By consistently keeping the constitutional issue in the public eye, encouraging their hard-core supporters that another referendum is inevitable, the SNP leadership and their spin doctors create an impression that this issue matters above all others. For 2 to 3 years of intensive debate in the run-up to the September 2014 referendum vote, intensive campaigning pushed the primacy of the need for separation above all things. This is perhaps not surprising in that the SNP’s nationalist constitution places the break-up of the UK as its primary goal. But to foist this onto Scotland as a whole is very unhealthy for our country and our people. There are far more important issues in Scotland and the rest of the world and we should not fall for the nationalist conceit on this.

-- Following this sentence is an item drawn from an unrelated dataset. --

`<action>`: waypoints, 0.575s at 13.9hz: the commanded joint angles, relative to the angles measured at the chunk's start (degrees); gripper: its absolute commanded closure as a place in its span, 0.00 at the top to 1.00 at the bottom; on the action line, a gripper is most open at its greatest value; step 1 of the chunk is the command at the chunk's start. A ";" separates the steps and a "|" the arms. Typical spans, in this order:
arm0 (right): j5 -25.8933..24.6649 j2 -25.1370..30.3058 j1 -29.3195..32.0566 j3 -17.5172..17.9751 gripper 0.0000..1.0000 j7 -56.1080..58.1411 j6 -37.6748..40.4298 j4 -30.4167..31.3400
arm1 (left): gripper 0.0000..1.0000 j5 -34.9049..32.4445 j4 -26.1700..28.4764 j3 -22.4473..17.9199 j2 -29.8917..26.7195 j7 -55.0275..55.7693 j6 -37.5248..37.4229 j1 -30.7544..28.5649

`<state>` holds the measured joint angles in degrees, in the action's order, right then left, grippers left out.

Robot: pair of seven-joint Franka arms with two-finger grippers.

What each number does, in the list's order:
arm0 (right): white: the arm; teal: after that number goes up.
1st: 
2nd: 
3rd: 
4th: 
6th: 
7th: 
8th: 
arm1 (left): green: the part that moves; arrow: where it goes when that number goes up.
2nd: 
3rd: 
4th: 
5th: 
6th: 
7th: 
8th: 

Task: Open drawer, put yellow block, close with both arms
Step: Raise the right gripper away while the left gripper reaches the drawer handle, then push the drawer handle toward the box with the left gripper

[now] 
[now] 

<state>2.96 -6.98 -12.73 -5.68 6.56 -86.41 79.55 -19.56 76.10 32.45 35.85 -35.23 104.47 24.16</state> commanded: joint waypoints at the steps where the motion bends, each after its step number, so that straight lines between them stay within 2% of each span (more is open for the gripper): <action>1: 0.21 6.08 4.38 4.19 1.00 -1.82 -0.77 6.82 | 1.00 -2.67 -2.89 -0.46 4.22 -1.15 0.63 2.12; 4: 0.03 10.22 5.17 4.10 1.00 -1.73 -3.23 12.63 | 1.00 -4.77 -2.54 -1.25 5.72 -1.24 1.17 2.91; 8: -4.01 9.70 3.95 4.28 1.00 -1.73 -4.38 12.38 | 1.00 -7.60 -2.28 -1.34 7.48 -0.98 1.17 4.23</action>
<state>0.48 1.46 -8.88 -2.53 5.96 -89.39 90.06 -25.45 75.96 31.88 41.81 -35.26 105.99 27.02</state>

21. The SNP leadership respect the result of the 2014 referendum

Despite often saying that the 2014 referendum was a once in a generation opportunity, once it gave the result they did not want they quickly moved on to saying that whether and when there should be another referendum depends on the people of Scotland – leaving the SNP leadership in a position where they can effectively ‘call’ the time for a second referendum whenever it suits them. Some like Alex Salmond have said another referendum is inevitable. While Nicola Sturgeon has said there would need to be a significant change in public opinion and some have suggested that to be safe they would need to see 60% support for independence in opinion polls over the course of a full year, no one should take any comfort from that. Given that Nicola Sturgeon so readily dropped the idea of once in a generation when it no longer suited her, so she can equally drop any thought of any specific opinion poll result or trend to enable another referendum. Instead she will ensure it is a matter of simple political calculation, calling for another referendum just whenever it best suits her cause.

So what are my ‘top 3’ of the many ways in which the SNP have tried to mislead us? There are 3 of the above that stand out for me:

(1) That the SNP and their supporters are Scotland - whereas I believe a significant majority of us have had enough of the nationalist obsession with breaking up the UK

(2) The Scotland’s Future document was a White Paper for independence - whereas it was really a nationalist manifesto for separation based on a fundamentally false prospectus

(3) The SNP leadership ‘respect’ the result of the 2014 referendum - whereas in practice they ignore the wishes of the 55% who voted ‘No’ and intend to call another referendum whenever it suits them

There are of course many other ways that the SNP have tried to mislead us, sometimes on very specific points, or otherwise more generally. What other ways have you noticed? What are the ones that annoy you above all others?